Two years ago the National played a great show to an appreciative audience at King Tut’s. At the time they were a pretty popular cult band. The intervening period has seen the release of a fourth album and a gradual widening of their audience. They don’t get magazine covers, they don’t get lauded as flavour of the month, and yet here they were at the ABC in front of a crowd I could only describe as totally besotted. It’s all pretty strange, and the band seemed as bemused as anyone. When he wasn’t singing, Matt Berninger spent most of the time nervously pacing up and down, playing with his hair and grinning like a shy small boy who’s not used to the attention, but beginning to like it.

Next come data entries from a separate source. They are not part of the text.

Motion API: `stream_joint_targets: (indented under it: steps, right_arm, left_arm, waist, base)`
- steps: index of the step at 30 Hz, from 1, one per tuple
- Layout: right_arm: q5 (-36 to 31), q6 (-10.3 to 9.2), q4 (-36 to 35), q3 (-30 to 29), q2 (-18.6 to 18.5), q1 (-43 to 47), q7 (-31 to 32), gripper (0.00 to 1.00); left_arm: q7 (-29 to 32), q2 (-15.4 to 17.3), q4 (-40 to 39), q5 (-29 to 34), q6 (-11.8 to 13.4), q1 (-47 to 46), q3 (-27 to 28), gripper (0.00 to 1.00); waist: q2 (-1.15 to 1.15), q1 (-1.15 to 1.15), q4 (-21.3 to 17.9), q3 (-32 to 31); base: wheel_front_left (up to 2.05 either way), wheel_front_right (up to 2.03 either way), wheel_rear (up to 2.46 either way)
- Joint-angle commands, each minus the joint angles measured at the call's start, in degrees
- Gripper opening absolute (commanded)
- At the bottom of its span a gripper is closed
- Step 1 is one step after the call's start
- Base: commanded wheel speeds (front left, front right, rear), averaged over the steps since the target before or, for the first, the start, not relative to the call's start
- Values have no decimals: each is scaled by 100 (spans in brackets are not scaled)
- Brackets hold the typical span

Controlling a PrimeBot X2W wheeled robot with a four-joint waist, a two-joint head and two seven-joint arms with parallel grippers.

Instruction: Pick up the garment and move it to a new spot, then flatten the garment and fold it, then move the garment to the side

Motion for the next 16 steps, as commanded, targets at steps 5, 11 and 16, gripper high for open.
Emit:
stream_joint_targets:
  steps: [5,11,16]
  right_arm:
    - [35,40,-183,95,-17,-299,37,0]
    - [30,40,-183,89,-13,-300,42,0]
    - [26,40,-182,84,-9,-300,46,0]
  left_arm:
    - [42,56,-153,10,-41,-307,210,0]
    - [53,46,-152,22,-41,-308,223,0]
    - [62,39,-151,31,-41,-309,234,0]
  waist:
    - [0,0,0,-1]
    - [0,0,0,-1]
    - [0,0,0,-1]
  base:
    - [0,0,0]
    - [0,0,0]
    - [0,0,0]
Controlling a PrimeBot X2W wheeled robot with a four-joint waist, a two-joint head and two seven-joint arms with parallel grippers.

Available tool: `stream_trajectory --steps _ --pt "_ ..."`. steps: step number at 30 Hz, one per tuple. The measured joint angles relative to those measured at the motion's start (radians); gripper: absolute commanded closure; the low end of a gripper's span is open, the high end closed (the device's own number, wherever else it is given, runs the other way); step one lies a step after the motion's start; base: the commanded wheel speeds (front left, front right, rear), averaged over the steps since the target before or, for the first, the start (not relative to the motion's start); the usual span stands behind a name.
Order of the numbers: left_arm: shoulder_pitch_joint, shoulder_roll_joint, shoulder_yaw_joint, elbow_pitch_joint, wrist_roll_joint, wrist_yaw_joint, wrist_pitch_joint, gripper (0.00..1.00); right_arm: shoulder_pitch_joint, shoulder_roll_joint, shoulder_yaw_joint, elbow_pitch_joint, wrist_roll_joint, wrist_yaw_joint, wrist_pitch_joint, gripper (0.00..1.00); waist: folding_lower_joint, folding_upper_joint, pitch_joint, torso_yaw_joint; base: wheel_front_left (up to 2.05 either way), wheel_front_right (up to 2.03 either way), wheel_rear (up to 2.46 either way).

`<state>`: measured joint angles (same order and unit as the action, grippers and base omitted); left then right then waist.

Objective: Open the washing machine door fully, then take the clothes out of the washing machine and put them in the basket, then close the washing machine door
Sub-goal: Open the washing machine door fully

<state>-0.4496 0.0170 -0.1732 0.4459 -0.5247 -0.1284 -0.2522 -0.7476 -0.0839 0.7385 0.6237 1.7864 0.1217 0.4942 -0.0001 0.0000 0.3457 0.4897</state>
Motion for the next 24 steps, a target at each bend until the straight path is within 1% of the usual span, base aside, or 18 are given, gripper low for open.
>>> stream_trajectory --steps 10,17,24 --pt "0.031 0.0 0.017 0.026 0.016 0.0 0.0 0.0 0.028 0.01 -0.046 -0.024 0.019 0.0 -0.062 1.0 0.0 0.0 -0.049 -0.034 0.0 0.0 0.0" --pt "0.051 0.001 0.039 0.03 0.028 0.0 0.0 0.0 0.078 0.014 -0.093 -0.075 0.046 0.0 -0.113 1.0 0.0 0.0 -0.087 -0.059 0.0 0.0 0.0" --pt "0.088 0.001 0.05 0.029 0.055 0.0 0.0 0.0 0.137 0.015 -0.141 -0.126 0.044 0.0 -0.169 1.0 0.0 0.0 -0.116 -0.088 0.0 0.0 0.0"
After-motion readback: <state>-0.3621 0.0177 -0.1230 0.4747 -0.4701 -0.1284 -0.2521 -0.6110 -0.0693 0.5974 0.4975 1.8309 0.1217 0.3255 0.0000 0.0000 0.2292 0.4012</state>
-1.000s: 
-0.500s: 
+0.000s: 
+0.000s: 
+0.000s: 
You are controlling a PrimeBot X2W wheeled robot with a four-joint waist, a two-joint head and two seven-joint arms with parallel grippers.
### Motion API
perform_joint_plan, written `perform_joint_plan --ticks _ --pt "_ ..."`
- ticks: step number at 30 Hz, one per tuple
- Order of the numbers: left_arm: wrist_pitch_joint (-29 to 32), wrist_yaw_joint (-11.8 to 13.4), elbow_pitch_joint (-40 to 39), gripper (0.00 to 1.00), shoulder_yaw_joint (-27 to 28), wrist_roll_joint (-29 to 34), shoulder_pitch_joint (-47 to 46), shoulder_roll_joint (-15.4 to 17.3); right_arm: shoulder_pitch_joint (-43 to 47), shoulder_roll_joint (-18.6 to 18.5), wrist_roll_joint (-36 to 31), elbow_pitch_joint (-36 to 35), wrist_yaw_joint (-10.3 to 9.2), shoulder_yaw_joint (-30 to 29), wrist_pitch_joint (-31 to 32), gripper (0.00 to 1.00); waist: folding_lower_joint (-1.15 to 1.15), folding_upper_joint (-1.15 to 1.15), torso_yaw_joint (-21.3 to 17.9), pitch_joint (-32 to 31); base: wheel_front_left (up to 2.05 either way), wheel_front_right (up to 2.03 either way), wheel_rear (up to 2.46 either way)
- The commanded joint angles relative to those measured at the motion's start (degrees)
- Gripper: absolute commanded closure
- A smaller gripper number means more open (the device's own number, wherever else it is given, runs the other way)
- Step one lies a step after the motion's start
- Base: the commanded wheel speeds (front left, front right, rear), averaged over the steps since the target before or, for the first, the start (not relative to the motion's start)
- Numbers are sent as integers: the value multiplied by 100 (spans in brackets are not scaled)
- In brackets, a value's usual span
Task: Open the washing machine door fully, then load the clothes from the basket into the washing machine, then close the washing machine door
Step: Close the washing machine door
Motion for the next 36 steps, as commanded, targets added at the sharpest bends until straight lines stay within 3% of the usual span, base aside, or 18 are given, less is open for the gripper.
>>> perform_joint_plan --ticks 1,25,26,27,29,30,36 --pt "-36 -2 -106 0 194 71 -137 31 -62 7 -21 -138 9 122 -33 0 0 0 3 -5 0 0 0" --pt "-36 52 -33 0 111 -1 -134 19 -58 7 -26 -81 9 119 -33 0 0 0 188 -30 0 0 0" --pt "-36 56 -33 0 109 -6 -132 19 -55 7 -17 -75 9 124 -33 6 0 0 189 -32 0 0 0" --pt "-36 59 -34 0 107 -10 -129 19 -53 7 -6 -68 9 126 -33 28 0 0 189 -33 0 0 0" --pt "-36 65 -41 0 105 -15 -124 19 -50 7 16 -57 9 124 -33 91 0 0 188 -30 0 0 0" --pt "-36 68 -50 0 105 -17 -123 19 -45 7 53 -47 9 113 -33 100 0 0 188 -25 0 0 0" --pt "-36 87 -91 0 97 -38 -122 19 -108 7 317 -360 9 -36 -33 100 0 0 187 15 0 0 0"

They may be embarrassed by the adulation, but tonight they earned it. It was quite simply the best rock show I’ve seen in years. On record the Boxer material is slightly low key, but live it was transformed into something intense and gripping. Aaron Dessner may look like Ben Stiller’s younger brother, but he is one of the most exciting guitarists of his generation. His brother Bryce offers steely support, and the Devendorf brothers – Scott and Bryan – provide a locked tight rhythm section. Unofficial sixth member Padma Newsome (who plays in Clogs with Aaron Dessner) isn’t afraid to hog the limelight with some breathtaking violin. The group come across as a bunch who are simply thrilled to be able to play their songs for people. There is no artifice or attitude – this is music made for all the right reasons.
The National’s biggest strength, though, is their songs. They played for over an hour and not one felt misplaced. All were in the set on merit. It was one of those rare shows where the quality never flagged. I could reel off a dozen highlights – “Murder Me Rachael”, “Abel”, Ada”, “Fake Empire”, “Start A War” etc etc. I guess the best had to be “Mr November”. If they could bottle it as Dr Berninger’s Liquid Catharsis they would be billionaires. Everybody in the place was bellowing the words like some collective primal scream therapy. I admit to being increasingly curmudgeonly about crowds these days. Tonight’s was a real mix of ages and types, but they all seemed to be there to listen, to sing, to dance – there was a real carnival atmosphere which just added to the evening’s magic.
Support act St Vincent (aka Annie Clark) was a new name to me. Armed with just a guitar, a synth-drum, a sampler and a battery of effects pedals she made an impressive racket. At times sounding like Mary Margaret O’Hara, and at others the Spaceman 3 (I kid you not), she was wildly eclectic but also very inventive – happy to push her songs out into all sorts of new shapes. I liked her a lot.